Report each line of the entries that contains the word "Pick", copied in full.

== Segment start ==

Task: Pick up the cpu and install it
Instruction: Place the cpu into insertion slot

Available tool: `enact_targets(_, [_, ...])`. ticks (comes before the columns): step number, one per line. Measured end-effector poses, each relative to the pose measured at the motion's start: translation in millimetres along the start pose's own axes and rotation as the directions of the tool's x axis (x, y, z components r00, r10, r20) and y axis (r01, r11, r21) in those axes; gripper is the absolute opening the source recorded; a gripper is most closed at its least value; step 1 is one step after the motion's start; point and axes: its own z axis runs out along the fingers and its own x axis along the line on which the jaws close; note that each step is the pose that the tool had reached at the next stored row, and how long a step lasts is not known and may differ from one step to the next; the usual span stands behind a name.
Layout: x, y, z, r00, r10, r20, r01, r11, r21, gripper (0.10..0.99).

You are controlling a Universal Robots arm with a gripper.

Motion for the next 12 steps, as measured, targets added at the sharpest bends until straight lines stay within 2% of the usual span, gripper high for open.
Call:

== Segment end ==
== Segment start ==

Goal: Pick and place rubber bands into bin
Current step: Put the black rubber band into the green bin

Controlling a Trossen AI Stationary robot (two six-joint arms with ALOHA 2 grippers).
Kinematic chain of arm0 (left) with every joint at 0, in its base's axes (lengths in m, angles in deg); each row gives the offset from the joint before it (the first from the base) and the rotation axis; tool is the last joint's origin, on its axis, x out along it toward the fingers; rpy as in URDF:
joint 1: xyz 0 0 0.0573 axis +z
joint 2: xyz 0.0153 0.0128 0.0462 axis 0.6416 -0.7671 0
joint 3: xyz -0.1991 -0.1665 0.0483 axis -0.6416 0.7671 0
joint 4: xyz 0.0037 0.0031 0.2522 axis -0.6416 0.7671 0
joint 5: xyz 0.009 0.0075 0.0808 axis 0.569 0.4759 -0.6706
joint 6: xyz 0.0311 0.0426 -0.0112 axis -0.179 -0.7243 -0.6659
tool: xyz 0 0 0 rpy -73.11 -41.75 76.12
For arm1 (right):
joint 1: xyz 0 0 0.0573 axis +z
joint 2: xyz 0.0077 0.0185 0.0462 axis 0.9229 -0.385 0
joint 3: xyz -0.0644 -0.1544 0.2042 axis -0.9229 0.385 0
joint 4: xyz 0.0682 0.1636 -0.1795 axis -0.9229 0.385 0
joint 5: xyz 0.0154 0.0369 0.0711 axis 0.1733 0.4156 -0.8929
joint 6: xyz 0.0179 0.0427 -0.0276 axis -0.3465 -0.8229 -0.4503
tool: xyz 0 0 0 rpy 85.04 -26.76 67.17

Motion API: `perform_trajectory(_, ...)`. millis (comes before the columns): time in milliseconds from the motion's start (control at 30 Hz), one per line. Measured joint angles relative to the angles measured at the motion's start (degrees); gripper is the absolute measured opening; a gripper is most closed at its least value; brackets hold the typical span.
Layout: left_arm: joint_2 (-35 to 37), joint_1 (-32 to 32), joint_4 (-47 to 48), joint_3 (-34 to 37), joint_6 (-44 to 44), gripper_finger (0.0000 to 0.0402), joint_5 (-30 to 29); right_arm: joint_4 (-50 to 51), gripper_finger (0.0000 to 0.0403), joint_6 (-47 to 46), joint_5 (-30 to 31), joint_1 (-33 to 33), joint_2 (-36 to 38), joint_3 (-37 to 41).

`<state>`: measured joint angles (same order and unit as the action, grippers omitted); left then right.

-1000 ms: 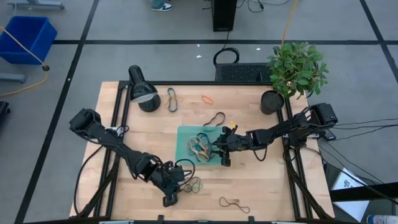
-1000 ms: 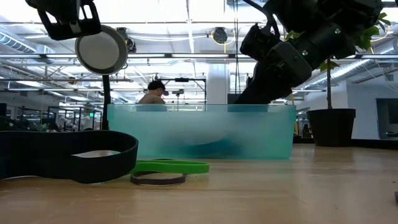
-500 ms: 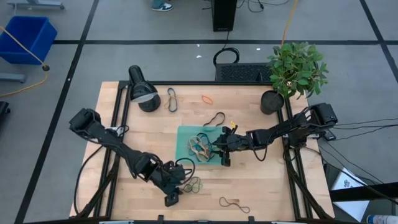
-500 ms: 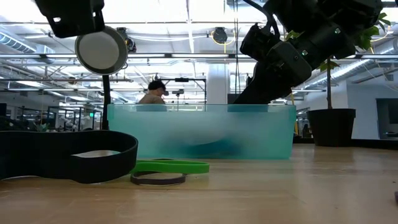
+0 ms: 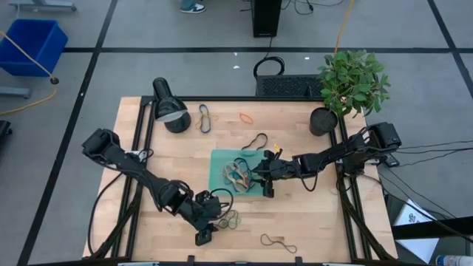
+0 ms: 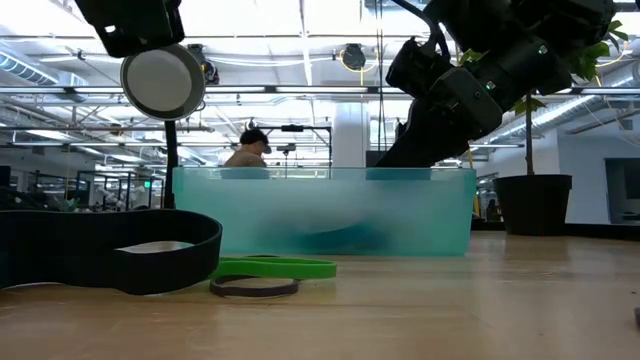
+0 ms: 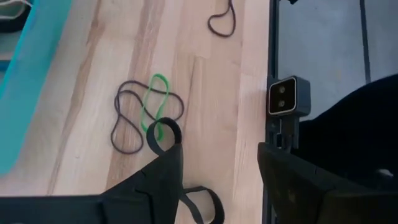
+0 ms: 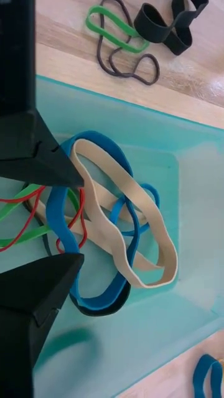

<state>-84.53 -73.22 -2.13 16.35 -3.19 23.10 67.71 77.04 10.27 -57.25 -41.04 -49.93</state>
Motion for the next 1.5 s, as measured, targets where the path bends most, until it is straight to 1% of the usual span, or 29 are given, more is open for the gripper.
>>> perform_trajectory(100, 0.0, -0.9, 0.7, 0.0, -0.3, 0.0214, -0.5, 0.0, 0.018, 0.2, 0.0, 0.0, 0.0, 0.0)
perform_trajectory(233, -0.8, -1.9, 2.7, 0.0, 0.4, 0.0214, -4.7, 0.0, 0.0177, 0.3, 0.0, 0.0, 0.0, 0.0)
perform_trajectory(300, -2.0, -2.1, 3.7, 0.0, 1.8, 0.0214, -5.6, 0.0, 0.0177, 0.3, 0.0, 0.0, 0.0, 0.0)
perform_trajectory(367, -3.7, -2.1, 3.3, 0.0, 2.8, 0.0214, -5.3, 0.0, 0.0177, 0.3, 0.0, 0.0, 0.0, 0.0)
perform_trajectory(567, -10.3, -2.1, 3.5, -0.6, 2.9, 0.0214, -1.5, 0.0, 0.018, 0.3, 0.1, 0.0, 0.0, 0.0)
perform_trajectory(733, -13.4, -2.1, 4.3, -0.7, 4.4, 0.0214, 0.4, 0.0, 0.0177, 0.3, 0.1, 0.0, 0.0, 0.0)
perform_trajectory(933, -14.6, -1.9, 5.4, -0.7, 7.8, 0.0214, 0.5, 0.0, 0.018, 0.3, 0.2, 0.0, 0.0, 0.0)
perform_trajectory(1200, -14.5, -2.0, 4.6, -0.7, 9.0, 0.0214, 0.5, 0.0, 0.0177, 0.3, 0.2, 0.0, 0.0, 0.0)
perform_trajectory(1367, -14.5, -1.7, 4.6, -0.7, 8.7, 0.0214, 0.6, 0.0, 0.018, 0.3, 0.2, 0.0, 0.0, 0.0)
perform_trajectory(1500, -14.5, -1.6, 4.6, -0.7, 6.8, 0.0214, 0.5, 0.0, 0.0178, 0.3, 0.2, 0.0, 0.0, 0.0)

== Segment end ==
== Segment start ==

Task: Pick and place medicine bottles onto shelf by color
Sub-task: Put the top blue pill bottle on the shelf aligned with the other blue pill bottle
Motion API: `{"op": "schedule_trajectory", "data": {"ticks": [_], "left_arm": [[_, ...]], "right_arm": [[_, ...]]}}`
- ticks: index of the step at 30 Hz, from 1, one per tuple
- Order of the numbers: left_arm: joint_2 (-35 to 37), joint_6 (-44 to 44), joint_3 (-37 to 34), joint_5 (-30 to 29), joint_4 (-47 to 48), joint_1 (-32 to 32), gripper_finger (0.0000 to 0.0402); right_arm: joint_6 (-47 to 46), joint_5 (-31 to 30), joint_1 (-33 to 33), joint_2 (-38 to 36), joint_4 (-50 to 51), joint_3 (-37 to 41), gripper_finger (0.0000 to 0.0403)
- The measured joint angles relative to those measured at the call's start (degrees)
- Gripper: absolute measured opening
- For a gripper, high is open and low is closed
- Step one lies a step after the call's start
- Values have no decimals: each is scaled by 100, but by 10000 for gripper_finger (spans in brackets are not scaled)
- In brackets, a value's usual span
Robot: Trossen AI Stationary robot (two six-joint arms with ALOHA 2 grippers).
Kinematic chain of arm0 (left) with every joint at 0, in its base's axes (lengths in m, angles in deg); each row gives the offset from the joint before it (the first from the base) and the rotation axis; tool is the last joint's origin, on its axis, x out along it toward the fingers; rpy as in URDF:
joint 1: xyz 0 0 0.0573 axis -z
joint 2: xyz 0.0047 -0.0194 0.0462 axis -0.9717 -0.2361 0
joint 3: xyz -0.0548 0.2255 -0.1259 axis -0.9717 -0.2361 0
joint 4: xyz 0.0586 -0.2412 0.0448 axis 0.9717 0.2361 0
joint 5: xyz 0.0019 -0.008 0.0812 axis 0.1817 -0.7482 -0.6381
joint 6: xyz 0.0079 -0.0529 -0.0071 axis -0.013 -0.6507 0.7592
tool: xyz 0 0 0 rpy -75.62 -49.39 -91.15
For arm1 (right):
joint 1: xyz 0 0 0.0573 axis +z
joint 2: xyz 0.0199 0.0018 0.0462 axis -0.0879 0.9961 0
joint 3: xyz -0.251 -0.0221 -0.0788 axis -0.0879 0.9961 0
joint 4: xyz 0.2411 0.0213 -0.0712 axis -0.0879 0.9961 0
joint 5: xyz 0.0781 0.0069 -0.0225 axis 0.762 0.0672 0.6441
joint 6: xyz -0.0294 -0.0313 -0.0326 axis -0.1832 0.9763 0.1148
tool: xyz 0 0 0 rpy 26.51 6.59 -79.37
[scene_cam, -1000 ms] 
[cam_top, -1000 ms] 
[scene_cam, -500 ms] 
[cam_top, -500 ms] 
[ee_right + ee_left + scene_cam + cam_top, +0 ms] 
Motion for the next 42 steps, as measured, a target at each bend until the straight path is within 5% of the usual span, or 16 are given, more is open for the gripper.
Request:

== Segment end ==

Solution for this exercise.
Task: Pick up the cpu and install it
Goal: Pick and place rubber bands into bin
Task: Pick and place medicine bottles onto shelf by color

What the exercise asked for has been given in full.